## Required action
Compute how many lines in the entries below contain "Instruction", and output nothing but the number.

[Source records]
[Start of section]
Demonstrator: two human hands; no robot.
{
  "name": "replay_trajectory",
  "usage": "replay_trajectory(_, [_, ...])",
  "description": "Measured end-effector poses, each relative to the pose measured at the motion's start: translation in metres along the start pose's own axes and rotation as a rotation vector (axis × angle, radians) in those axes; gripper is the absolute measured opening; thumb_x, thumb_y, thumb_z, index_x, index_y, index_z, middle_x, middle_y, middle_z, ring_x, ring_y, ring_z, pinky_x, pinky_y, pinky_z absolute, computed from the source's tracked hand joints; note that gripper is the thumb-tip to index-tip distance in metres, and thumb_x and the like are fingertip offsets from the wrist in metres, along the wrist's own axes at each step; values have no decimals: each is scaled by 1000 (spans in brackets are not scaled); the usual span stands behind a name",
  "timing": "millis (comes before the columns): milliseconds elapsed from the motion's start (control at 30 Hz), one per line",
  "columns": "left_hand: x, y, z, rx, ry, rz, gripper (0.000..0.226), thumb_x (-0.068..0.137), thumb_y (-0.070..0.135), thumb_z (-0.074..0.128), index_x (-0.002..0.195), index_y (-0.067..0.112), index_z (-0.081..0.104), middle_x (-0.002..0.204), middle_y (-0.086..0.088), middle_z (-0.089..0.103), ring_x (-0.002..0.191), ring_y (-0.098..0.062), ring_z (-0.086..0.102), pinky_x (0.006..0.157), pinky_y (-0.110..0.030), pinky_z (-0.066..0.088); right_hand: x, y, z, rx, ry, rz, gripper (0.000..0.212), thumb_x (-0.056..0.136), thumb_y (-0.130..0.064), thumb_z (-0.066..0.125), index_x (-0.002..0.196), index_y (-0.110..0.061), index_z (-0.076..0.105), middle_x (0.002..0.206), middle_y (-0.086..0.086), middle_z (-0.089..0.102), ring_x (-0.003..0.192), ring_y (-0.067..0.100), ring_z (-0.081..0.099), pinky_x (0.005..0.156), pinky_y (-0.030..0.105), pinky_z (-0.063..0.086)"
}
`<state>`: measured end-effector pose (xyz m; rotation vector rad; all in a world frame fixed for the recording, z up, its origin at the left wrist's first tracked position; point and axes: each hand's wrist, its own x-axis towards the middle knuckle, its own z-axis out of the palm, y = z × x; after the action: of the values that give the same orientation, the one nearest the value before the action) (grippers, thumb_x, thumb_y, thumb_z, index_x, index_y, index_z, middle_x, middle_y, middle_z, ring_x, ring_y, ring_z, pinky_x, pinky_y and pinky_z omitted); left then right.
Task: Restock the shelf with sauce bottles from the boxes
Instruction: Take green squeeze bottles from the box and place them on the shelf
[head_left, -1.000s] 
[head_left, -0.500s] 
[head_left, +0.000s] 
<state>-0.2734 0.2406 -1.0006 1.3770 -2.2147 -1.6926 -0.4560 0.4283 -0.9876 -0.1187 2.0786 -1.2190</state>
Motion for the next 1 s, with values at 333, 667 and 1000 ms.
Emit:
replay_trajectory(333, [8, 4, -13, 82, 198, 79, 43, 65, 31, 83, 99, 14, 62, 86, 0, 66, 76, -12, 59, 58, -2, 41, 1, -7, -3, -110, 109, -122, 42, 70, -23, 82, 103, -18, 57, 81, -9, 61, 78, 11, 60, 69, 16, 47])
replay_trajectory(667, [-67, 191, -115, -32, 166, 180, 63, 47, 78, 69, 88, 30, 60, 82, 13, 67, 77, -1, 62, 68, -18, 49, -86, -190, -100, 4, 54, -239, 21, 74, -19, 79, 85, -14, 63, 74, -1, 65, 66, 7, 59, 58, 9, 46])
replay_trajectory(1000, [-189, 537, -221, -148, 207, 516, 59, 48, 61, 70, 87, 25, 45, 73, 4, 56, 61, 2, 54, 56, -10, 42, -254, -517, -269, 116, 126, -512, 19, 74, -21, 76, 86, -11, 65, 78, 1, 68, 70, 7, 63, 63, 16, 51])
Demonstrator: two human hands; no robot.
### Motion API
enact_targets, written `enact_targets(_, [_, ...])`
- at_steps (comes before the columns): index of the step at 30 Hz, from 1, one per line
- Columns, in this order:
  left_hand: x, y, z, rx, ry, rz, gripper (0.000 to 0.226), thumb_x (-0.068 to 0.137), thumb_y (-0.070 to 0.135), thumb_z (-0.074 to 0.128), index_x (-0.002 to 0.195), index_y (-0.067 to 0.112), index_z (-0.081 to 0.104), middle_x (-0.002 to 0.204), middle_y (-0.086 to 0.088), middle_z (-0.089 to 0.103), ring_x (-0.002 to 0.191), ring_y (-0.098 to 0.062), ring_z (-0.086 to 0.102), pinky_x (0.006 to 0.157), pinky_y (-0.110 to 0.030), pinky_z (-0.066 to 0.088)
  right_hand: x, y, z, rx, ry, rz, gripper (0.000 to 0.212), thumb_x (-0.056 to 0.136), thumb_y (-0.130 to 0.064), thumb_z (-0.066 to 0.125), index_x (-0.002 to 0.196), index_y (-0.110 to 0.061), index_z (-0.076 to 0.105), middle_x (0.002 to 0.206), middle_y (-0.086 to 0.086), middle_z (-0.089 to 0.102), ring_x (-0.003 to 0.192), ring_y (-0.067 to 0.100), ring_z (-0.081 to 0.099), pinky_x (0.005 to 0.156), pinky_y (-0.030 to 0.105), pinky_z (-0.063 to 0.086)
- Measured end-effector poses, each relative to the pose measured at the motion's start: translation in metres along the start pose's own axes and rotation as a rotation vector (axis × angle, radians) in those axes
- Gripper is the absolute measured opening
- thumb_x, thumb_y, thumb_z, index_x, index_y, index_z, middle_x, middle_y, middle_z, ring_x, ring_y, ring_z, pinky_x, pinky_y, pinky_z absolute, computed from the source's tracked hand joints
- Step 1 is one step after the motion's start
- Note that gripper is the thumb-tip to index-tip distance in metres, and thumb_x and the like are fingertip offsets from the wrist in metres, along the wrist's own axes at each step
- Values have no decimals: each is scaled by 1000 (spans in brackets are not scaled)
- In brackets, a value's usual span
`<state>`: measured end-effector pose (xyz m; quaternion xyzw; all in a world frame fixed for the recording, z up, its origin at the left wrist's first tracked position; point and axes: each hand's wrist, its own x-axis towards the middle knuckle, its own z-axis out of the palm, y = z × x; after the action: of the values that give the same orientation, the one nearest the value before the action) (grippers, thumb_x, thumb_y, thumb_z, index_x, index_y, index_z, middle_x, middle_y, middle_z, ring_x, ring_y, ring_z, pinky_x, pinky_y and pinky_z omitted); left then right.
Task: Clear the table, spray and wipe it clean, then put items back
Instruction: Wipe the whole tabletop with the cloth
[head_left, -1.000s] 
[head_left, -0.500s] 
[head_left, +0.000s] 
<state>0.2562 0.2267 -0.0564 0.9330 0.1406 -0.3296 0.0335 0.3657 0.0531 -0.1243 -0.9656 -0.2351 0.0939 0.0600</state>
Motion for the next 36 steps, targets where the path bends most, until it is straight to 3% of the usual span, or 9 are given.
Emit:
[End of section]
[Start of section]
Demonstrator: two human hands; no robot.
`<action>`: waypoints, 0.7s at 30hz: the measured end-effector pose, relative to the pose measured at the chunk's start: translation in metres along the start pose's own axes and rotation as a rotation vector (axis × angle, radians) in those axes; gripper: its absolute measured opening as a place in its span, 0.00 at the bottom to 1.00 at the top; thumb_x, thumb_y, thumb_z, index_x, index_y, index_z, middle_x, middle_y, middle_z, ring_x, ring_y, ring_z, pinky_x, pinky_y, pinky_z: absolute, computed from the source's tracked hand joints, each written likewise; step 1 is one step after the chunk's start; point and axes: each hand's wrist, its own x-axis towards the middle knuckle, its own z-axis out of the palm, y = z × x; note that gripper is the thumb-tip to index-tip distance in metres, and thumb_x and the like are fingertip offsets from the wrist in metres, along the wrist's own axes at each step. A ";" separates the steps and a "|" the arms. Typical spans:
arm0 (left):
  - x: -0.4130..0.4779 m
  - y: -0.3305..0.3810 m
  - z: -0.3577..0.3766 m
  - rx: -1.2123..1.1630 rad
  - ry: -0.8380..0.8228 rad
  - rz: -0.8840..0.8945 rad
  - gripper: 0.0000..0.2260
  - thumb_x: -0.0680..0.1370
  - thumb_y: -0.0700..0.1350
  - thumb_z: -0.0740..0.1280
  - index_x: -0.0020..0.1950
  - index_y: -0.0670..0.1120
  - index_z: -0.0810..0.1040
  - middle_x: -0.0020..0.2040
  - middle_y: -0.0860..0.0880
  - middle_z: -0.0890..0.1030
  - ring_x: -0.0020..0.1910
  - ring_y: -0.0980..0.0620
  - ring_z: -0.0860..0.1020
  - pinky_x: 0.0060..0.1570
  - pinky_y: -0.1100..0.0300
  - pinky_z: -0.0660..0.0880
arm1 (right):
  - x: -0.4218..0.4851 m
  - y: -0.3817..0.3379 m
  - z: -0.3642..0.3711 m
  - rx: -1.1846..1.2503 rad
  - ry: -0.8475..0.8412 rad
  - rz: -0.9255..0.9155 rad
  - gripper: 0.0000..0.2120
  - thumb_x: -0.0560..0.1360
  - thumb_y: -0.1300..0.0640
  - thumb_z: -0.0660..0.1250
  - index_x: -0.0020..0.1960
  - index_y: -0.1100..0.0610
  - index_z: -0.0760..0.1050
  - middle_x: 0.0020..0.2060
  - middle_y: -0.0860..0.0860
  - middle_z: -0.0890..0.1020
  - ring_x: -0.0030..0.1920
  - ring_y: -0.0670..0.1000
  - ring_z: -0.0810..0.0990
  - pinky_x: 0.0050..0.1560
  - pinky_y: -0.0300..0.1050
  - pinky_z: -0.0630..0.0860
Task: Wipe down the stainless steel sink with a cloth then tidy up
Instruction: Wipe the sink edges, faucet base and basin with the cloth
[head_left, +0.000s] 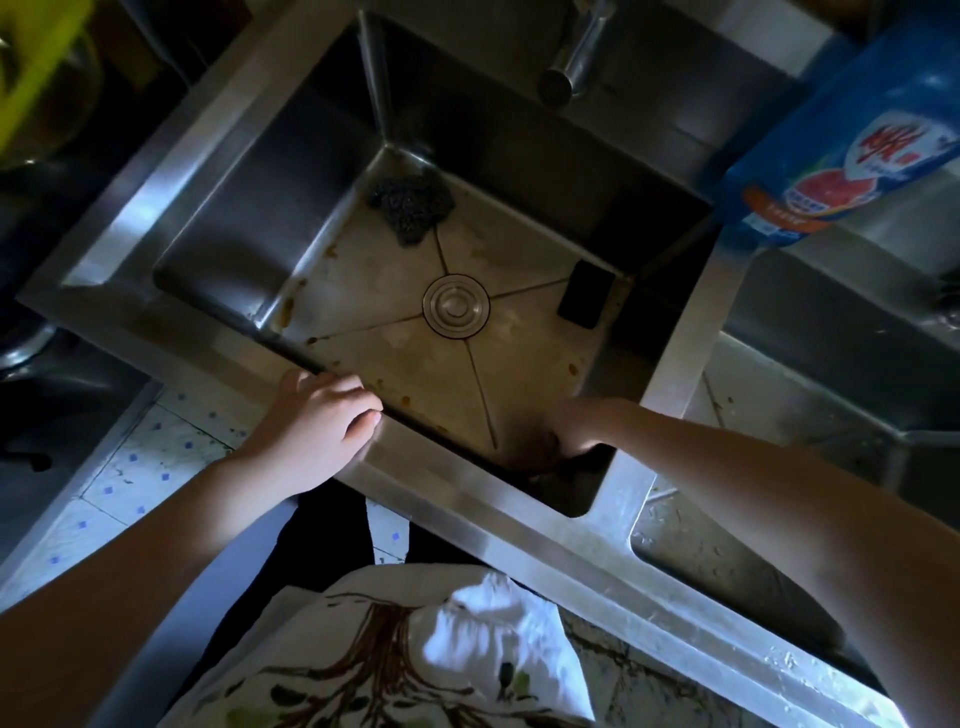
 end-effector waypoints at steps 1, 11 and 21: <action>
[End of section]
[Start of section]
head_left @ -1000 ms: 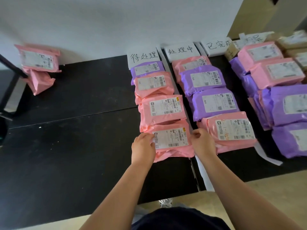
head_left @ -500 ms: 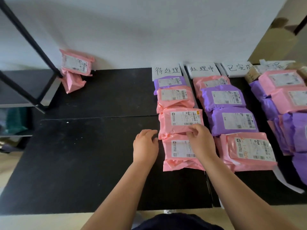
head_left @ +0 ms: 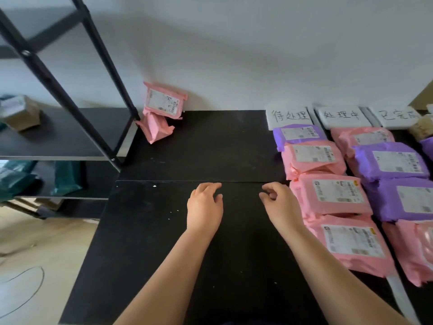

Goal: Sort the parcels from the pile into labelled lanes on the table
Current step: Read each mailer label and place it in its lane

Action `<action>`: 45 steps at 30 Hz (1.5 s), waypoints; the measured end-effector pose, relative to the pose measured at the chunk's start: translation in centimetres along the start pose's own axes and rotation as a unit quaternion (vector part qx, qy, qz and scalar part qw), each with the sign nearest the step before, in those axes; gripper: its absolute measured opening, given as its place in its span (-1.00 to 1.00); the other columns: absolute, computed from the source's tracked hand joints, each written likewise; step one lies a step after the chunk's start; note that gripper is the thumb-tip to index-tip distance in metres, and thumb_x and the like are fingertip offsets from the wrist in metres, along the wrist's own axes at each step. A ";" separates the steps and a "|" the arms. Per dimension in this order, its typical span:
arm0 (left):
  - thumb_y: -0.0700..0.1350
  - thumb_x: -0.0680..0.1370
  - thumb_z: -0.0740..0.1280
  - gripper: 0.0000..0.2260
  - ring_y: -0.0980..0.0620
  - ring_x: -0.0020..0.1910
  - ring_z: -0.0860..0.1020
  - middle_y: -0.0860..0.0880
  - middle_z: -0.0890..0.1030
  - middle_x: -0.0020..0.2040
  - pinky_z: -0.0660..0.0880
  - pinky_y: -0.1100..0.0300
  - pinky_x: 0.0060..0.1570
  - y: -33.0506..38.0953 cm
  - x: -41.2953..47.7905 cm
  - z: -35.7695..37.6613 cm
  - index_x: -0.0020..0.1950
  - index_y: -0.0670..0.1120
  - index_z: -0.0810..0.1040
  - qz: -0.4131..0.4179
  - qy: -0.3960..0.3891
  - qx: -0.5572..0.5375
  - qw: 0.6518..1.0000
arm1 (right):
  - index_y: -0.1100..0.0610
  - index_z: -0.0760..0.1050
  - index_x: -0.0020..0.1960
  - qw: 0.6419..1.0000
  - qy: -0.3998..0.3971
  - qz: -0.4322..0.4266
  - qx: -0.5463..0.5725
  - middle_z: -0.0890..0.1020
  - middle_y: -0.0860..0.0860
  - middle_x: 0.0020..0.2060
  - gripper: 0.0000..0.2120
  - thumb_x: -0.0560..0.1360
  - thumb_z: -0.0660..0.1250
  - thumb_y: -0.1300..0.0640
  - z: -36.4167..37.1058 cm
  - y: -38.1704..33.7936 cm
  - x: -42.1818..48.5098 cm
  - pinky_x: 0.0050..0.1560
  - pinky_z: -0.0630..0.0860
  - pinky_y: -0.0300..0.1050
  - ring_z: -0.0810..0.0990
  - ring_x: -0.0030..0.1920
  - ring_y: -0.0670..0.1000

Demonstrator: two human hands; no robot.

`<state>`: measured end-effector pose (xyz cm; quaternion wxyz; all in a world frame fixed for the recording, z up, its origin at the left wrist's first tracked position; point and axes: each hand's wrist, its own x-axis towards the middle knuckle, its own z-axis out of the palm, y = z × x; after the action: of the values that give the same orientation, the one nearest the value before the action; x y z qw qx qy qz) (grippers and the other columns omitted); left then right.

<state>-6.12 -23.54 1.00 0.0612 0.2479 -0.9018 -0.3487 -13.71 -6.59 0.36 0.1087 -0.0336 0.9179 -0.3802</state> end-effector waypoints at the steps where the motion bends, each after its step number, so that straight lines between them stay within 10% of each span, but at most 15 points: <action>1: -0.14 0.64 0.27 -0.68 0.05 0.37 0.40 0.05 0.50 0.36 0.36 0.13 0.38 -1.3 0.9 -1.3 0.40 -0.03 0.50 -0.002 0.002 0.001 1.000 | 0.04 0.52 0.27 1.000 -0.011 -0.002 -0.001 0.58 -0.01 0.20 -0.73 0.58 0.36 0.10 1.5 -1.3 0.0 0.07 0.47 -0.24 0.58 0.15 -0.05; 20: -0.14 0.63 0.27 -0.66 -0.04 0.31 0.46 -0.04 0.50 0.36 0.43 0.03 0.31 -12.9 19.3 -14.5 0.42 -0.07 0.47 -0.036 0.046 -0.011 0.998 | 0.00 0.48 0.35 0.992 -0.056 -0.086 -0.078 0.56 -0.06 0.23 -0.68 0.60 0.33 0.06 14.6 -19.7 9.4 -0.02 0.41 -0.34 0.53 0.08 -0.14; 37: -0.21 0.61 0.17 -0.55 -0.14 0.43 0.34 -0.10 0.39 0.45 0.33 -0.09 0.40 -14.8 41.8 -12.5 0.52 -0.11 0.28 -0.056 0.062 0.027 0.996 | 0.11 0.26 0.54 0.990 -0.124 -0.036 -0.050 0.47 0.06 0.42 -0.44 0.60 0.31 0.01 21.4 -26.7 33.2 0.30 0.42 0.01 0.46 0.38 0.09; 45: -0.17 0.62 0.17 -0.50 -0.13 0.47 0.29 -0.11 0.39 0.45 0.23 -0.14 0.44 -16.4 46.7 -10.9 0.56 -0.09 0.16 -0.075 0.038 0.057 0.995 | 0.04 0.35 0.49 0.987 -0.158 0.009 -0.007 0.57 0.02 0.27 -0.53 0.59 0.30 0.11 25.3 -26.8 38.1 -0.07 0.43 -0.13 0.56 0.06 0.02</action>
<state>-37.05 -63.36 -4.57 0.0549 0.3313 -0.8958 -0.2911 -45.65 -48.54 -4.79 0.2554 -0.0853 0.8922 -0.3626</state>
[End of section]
## Final answer
3